Hacker News new | ask | show | jobs
by postalcoder 58 days ago
This release Mistral really reminds you of the gap between the frontier labs and everyone else.

Pre-agent, there wasn't always an obvious difference between models. Various models had their charms. Nowadays, I don't want to entertain anything less than the frontier models. The difference in capability is enormous and choosing anything less has a real cost in terms of productivity.

I've been a big fan of the smaller labs like Mistral and especially Cohere but it's been a while since I've been excited by a release by either company.

That said, I'm using mistral voxtral realtime daily – it's great.

3 comments

Can't agree at all. Productivity gap just 1 year ago was much larger for frontier model vs non-frontier. Let alone 2 years ago.
Same. The gap is almost paper thin for anyone who hasn't gone full uninformed vibe code.
When I was thinking pre-agentic, I was actually thinking more pre-"coding seen as the main use case for these models".
Coding has always been the main real-world business usecase since day one. There has been no point since the very first public availability of GPT 3.5 in November 2022, that it wasn't.

A lot of us have been agentic coding since almost 2 years ago, mid-2024. I have. The productivity gap of "best vs 2nd vs 3rd best model" was biggest back then and has slowly been shrinking ever since.

> Pre-agent, there wasn't always an obvious difference between models. Various models had their charms. Nowadays, I don't want to entertain anything less than the frontier models. The difference in capability is enormous and choosing anything less has a real cost in terms of productivity.

It's just apples to oranges.

There is not a clear, across the board, winner on non-agentic tasks between Gemini, ChatGPT, and Claude - the simple chatbot interface.

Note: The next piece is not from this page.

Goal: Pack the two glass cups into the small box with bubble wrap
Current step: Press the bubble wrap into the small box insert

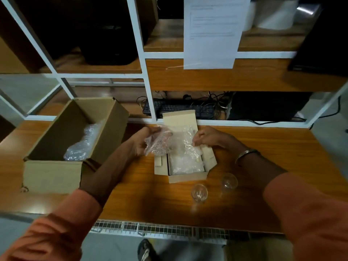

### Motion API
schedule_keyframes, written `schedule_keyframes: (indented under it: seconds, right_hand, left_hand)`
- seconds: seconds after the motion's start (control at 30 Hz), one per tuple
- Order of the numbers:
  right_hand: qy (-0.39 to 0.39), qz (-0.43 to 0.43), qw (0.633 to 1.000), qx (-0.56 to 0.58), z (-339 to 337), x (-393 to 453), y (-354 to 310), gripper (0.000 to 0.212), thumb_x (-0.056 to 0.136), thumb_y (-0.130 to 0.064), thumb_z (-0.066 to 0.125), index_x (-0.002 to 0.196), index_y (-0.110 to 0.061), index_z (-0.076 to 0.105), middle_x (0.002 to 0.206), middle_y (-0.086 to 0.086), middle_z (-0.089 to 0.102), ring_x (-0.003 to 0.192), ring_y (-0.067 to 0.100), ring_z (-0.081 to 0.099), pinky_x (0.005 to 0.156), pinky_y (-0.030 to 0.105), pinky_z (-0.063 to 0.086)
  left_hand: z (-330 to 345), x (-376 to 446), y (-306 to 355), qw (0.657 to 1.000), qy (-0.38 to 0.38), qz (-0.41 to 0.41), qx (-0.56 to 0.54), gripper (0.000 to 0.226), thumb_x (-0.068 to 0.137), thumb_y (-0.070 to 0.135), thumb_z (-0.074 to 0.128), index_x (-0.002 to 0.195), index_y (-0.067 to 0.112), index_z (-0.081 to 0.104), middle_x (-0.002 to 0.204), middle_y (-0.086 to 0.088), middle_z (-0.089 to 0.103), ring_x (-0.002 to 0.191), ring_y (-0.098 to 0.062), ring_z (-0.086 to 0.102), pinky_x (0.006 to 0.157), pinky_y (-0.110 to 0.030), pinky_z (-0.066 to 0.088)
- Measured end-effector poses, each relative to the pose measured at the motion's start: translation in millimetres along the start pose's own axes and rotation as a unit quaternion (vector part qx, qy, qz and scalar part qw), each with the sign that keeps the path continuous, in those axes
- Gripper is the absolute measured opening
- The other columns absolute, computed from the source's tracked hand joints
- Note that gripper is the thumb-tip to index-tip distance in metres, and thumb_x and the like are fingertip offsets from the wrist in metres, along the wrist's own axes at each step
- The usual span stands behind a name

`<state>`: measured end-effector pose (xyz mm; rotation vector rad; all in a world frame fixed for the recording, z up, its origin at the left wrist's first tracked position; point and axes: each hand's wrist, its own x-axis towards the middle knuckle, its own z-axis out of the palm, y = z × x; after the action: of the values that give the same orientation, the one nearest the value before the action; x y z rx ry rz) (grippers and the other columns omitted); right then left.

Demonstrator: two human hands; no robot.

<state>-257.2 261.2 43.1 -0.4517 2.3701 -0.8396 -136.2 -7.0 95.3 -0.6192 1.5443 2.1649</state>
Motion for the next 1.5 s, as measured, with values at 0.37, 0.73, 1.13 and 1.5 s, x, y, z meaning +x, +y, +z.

But Claude Code is substantially better than Codex which itself is notably better than Gemini-cli.

In this vein, it should not be surprising that Claude Code is way better than non-frontier models for agentic coding... It's substantially better than other frontier models at specialized agentic tasks.

I’ve been comparing Claude Code and Codex extensively side by side over the past couple of weeks with my favorite prompting framework superpowers…

From my perspective, Claude Code is decidedly not better than Codex. They’re slightly different and work better together. I would have no issues dropping CC entirely and using codex 100%.

If you’re working off of “defaults”, in other words no custom prompting, Claude Code does perform a lot better out of the box. I think this matters, but if you’re a professional software developer, I’d make the case that you should be owning your tools and moving beyond the baked in prompts.

CC is not better than Codex, nor is it better than OpenCode, Crush, Pi etc…
I think there's a fair amount of evidence that the heavy harnesses actually drag down performance compared to bare harnesses.
> Pre-agent, there wasn't always an obvious difference between models. Various models had their charms. Nowadays, I don't want to entertain anything less than the frontier models.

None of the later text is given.